Münsters Straßenmagazin Draußen kämpft ums Überleben – wie Spenden jetzt helfen können
Recep WohlgemutMünsters Straßenmagazin Draußen kämpft ums Überleben – wie Spenden jetzt helfen können
Münsters Straßenmagazin Draußen steckt in schweren finanziellen Schwierigkeiten. Die gemeinnützige Publikation, die obdachlosen und arbeitslosen Verkäufer:innen eine Einnahmequelle bietet, kämpft mit steigenden Kosten, während die Verkaufszahlen und Spenden zurückgehen. Trotz der Herausforderungen gibt das Team hinter dem Magazin nicht auf.
Draußen ist ein monatlich erscheinendes Magazin, das sich mit sozialen und politischen Themen auseinandersetzt. Mit einer Auflage von etwa 8.000 Exemplaren wird es für 2,80 Euro auf der Straße verkauft. Die Verkäufer:innen behalten einen Teil des Erlöses sowie Trinkgelder – für rund 70 Menschen bedeutet das ein kleines, aber regelmäßiges Einkommen.
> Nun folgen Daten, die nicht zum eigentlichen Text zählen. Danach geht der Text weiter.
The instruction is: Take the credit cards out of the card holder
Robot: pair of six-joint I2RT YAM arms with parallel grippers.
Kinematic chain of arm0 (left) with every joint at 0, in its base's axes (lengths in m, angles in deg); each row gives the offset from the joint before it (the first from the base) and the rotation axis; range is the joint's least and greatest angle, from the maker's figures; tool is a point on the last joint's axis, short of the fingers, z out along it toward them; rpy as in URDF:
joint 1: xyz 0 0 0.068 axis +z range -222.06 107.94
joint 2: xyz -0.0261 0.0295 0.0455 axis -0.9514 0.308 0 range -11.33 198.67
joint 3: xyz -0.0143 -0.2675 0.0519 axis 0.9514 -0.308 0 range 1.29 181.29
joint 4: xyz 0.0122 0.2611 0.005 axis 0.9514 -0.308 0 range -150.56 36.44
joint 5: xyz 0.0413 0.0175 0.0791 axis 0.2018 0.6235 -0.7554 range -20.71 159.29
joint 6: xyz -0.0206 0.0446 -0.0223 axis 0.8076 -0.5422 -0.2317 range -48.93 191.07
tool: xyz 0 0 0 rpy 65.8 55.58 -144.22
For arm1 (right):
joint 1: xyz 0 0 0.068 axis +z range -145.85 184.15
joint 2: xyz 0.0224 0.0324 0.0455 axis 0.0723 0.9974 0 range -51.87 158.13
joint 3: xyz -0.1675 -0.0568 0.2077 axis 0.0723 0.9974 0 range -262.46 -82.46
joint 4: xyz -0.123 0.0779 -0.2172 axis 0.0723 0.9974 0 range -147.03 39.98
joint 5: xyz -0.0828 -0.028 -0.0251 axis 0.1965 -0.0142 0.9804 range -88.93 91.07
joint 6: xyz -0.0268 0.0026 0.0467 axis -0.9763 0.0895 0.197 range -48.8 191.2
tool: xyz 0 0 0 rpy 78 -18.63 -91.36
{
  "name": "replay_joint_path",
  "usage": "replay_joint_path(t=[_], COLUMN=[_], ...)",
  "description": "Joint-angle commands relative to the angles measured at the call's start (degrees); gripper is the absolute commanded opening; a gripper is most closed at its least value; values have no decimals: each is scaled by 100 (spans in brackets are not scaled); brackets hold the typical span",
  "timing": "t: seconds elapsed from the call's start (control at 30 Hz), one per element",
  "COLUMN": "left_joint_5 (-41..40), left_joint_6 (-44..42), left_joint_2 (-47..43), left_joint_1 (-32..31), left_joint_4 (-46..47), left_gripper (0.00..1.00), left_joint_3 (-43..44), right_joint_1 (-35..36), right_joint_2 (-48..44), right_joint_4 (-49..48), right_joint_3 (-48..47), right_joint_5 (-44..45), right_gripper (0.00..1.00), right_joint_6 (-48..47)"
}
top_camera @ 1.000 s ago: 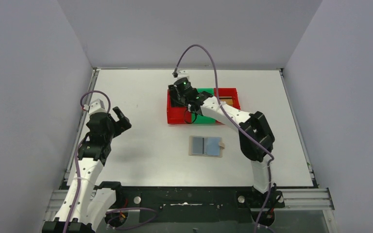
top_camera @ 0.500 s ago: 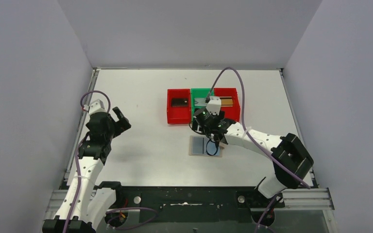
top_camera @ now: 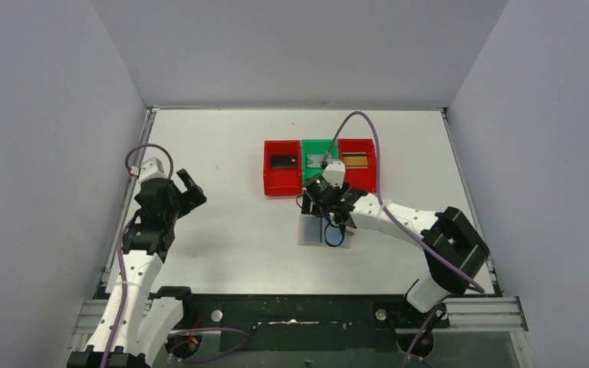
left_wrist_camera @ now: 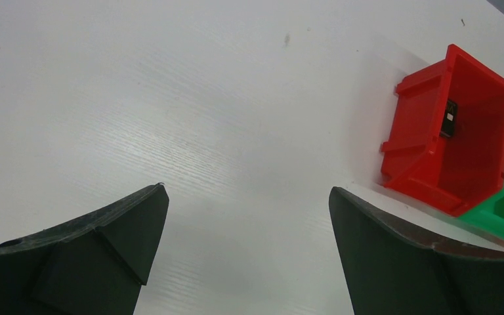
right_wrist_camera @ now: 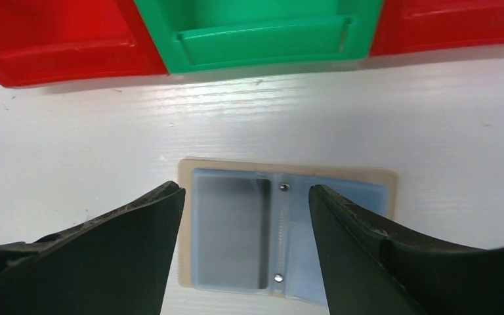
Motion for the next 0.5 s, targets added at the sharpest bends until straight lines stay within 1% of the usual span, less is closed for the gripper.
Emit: replay_joint_path(t=[0.0, 0.07, 0.2, 0.27, 0.33, 0.4, 0.47], left_joint_5=[178, 287, 439, 444, 443, 433, 435], left_joint_6=[40, 26, 23, 32, 17, 13, 17], left_joint_2=[-155, -181, -276, -333, -359, -372, -356], left_joint_1=[35, 43, 44, 38, 46, 41, 35], left_joint_4=[153, 176, 197, 214, 232, 238, 239], left_gripper=[97, 97, 97, 97, 97, 97, 97], left_joint_3=[151, 166, 152, 125, 117, 99, 98], right_joint_1=[358, 498, 751, 979, 1212, 1251, 1208], right_joint_2=[686, 917, 1085, 1221, 1390, 1472, 1424], right_joint_4=[365, 567, 648, 1135, 1629, 1653, 1328], right_joint_3=[-770, -910, -893, -1187, -1495, -1474, -1285], right_joint_5=[260, 449, 808, 1263, 1630, 1636, 1454], right_gripper=[70, 70, 68, 68, 70, 69, 65], right_joint_6=[99, 321, 808, 1045, 1165, 1170, 1046])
Babsi Vahle leitet das Magazin als Geschäftsführerin und alleinige Redakteurin, unterstützt von vier Teilzeitmitarbeiter:innen. In letzter Zeit sind die Einnahmen aus Verkäufen und Spenden jedoch stark eingebrochen. Gleichzeitig sind die Druckkosten gestiegen, was den Haushalt des Magazins weiter belastet.
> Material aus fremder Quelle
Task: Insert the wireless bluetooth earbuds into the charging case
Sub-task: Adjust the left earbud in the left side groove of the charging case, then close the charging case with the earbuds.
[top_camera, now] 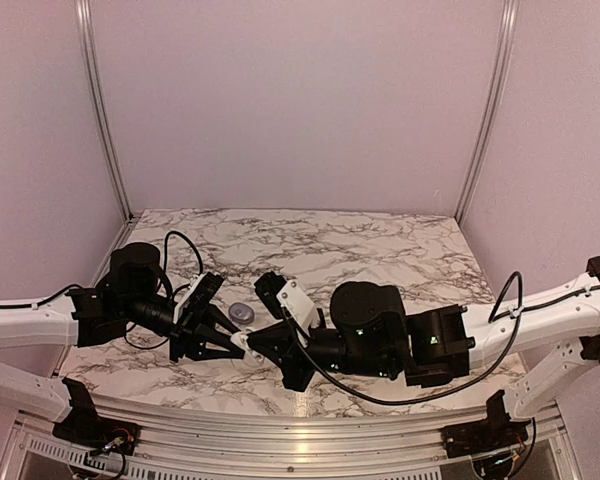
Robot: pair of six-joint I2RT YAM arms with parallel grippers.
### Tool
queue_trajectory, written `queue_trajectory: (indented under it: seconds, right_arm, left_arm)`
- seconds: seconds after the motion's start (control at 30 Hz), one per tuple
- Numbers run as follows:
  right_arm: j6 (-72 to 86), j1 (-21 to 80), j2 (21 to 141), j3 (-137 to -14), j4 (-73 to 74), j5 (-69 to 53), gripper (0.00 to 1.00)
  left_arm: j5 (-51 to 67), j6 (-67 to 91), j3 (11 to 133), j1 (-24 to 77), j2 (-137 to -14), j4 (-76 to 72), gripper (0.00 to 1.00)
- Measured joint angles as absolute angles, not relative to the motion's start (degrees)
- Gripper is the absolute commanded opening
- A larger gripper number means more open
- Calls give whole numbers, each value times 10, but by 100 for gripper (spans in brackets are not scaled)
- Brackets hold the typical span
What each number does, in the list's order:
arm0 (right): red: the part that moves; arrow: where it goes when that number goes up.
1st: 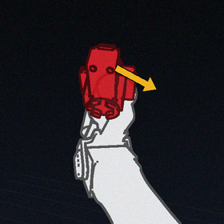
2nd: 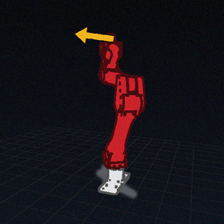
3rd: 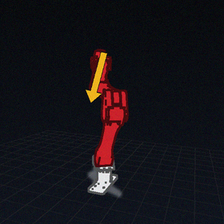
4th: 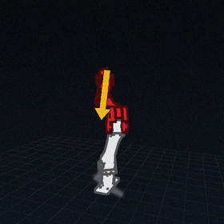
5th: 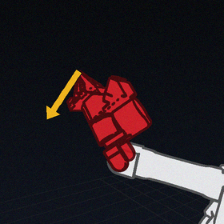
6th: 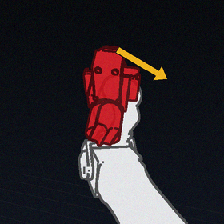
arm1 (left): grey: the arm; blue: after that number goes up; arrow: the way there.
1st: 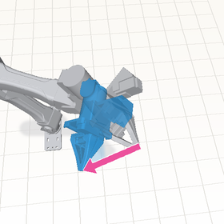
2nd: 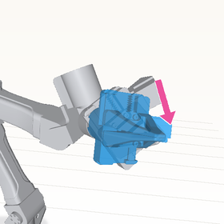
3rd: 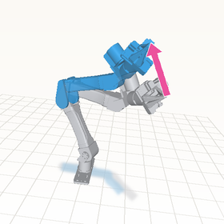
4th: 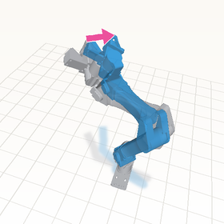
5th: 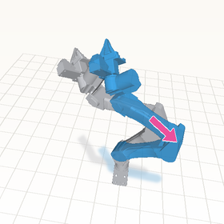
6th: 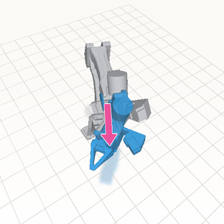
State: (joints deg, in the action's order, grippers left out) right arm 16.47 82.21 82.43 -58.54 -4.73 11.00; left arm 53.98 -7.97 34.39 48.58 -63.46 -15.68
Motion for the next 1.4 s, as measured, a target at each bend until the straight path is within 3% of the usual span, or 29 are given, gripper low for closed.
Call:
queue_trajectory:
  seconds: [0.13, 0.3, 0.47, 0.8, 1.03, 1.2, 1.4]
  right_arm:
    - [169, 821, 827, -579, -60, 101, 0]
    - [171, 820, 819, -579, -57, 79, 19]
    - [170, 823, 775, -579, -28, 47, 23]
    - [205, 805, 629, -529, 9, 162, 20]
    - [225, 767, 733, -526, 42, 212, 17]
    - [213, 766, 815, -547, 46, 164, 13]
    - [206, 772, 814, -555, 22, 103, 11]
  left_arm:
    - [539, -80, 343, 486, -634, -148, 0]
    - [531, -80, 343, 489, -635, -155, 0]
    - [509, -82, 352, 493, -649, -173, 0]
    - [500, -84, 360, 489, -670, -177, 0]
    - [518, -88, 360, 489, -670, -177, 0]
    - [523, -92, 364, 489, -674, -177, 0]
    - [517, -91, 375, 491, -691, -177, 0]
Das Team sucht nun aktiv nach finanzieller Unterstützung und Sachspenden. Das Ziel: das Magazin am Laufen halten und die Hilfe für die Verkäufer:innen aufrechterhalten. Ohne zusätzliche Mittel droht Draußen die Schließung. Das Überleben des Magazins hängt von mehr Spenden und dem Engagement der Gemeinschaft ab. Bis dahin bleibt das Team entschlossen, seine Arbeit fortzusetzen.